Если греческий язык, знание греческой литературы и философии распространяются среди высших слоев римского общества, то некоторые восточные культы, а также идущие с Востока эсхатологические и сотериологические идеи получают распространение прежде всего среди широких слоев населения. Официальное признание сотерпологических символов происходит во времена Суллы. Движение Митридата содействует широкому распространению в Малой Азии учений о близком наступлении золотого века, а разгром этого движения римлянами возрождает пессимистические настроения. Подобного рода идеи проникают в Рим, где они сливаются с этрусской эсхатологией, имеющей, возможно, также восточное происхождение. Эти идеи и настроения приобретают особенно актуальное звучание в годы крупных социальных потрясений (диктатура Суллы, гражданские войны до и после смерти Цезаря).
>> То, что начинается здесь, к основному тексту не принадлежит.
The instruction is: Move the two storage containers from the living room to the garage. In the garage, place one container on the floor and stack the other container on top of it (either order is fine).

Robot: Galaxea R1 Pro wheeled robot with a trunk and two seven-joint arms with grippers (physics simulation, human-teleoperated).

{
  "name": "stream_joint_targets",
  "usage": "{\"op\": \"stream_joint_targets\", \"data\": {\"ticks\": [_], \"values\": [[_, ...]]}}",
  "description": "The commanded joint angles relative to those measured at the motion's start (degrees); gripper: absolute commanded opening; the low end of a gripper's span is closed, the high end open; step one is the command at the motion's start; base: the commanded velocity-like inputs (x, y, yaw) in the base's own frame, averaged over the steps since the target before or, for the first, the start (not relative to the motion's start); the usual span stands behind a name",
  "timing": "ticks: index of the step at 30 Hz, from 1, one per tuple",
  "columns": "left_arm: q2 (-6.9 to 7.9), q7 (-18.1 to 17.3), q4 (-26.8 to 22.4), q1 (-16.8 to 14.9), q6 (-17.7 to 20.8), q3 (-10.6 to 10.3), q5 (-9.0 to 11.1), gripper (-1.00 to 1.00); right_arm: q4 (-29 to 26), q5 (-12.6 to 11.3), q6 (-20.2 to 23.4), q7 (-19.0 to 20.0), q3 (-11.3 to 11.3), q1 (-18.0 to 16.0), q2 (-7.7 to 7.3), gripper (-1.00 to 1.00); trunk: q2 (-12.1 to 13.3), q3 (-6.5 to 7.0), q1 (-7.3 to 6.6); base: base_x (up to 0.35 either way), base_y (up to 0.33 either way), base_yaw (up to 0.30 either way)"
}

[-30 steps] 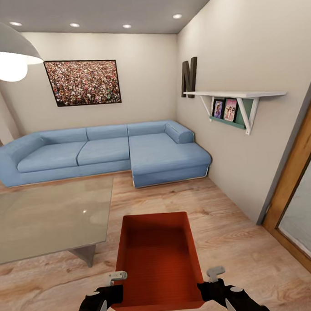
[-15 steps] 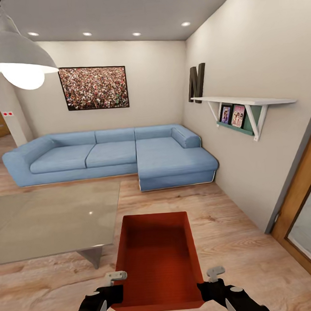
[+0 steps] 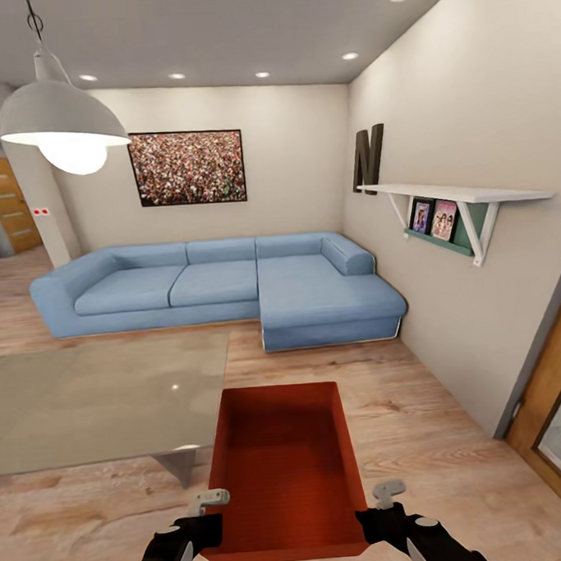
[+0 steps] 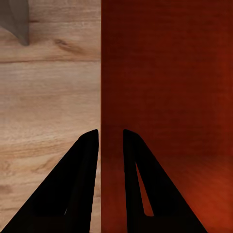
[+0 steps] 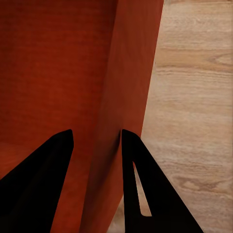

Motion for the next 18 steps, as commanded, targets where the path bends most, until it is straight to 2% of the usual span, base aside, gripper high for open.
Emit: {"op": "stream_joint_targets", "data": {"ticks": [1,9,18], "values": [[-0.12,0.2,0.0,0.0,0.3,0.5,-1.2,-1.00,-0.2,-0.5,0.3,4.0,1.3,0.0,0.55,-1.00,0.4,0.21,-0.23,0.000,0.000,0.116],[-0.18,0.2,0.0,0.0,0.3,0.5,-1.2,-1.00,-0.2,-0.5,0.3,4.0,1.3,0.0,0.55,-1.00,3.6,2.34,-1.98,0.000,0.000,0.116],[-0.19,0.2,0.0,0.0,0.3,0.5,-1.2,-1.00,-0.2,-0.5,0.3,4.0,1.3,0.0,0.55,-1.00,7.2,4.07,-3.96,0.000,0.000,0.015]]}}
Все это свидетельствует о том, что эсхатологические и мессианистические мотивы не исчерпывались религиозным содержанием, но включали в себя и некоторые социально-политические моменты.
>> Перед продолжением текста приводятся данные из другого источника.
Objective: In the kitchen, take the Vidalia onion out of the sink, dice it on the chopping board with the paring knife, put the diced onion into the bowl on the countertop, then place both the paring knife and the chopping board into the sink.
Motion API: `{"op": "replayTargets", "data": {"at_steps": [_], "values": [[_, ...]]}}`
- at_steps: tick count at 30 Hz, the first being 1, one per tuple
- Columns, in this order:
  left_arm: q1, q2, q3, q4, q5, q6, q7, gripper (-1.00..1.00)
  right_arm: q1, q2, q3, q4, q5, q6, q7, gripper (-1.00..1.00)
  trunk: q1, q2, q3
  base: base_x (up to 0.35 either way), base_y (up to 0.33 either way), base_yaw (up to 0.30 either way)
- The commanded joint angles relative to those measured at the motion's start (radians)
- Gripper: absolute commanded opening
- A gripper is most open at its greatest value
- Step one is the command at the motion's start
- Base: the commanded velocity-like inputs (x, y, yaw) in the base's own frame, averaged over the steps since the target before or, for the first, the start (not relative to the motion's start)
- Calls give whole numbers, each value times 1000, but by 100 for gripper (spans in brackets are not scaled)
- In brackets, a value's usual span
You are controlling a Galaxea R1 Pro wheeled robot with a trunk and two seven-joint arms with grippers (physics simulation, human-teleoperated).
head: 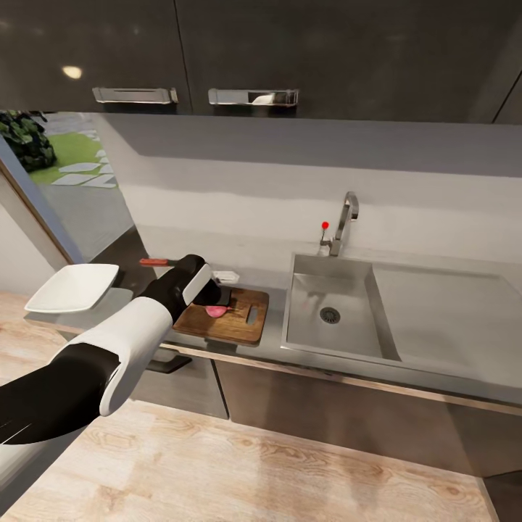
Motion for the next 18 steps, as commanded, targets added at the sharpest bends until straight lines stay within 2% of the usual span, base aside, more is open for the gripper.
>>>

В античной культуре и идеологии имеется ряд явлений, которые оказываются как бы связующим звеном, промежуточной средой между «чистой античностью» и «чистым Востоком». Таковы орфизм, неопифагорейство, в более позднее время — неоплатонизм. Отражая в какой-то мере чаяния широких слоев населения, в особенности политически бесправных масс неграждан, наводнявших в те времена Рим (и бывших очень часто выходцами с того же Востока), подобные настроения и веяния на более «высоком уровне» выливались в такие исторические факты, как, например, деятельность уже упоминавшегося выше Нигидия Фигула, друга Цицерона, которого можно считать одним из наиболее ранних в Риме представителей неопифагорейства, с его вполне определенной восточной окраской. Не менее хорошо известно, как были сильны восточные мотивы в творчестве Вергилия. Не говоря уже о знаменитой четвертой эклоге, можно отметить наличие весьма значительных восточных элементов и в других произведениях Вергилия, а также у Горация и у ряда других поэтов «золотого века».
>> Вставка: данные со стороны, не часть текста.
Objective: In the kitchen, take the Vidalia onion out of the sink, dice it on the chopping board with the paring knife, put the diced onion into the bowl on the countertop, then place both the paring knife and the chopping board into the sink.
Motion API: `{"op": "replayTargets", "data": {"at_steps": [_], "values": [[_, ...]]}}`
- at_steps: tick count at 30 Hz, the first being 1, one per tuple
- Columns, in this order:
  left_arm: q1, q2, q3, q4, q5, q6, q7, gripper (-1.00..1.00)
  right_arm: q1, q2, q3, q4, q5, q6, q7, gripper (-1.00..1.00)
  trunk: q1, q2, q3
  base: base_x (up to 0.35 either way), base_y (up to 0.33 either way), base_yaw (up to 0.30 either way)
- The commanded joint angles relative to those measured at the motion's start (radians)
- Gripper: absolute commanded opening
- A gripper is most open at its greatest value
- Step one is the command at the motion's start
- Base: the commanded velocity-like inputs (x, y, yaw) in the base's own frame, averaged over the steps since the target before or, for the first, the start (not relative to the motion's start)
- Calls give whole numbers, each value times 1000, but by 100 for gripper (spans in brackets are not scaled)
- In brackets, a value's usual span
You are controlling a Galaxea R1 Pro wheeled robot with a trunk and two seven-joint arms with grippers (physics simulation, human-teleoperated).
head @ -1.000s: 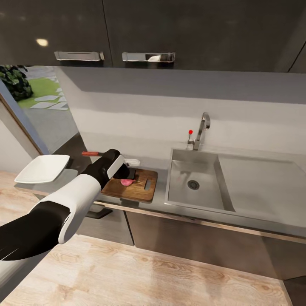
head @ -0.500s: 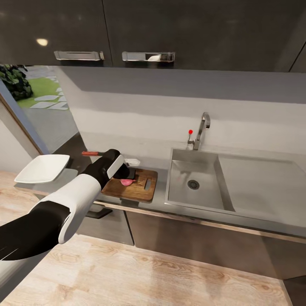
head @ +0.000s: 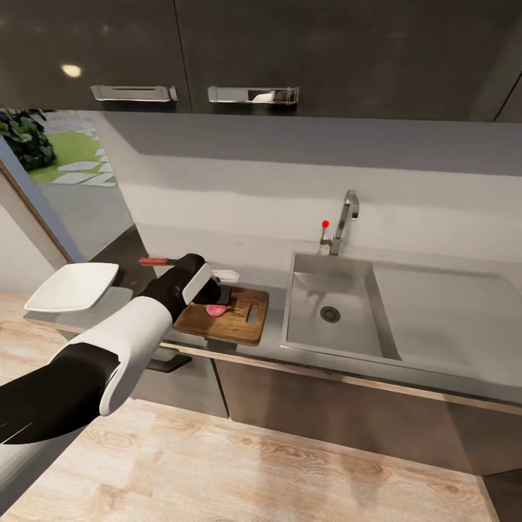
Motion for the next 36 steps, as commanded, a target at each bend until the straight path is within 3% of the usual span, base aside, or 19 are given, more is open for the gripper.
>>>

Из всего сказанного выше, из приведенных примеров и фактов действительно может сложиться впечатление о «мирном завоевании» римского общества чужеземными, эллинистическими влияниями. Пора, очевидно, обратить внимание на другую сторону этого же процесса — на реакцию самих римлян, римского общественного мнения.
Если иметь в виду период ранней республики, то идейная среда, окружавшая римлянина в семье, роде, общине, была, несомненно, средой, противодействующей подобным влияниям. Само собой разумеется, что точное и детальное определение идейных ценностей столь отдаленной эпохи едва ли возможно. Быть может, только анализ некоторых рудиментов древней полисной морали способен дать приблизительное и, конечно, далеко не полное представление об этой идейной среде.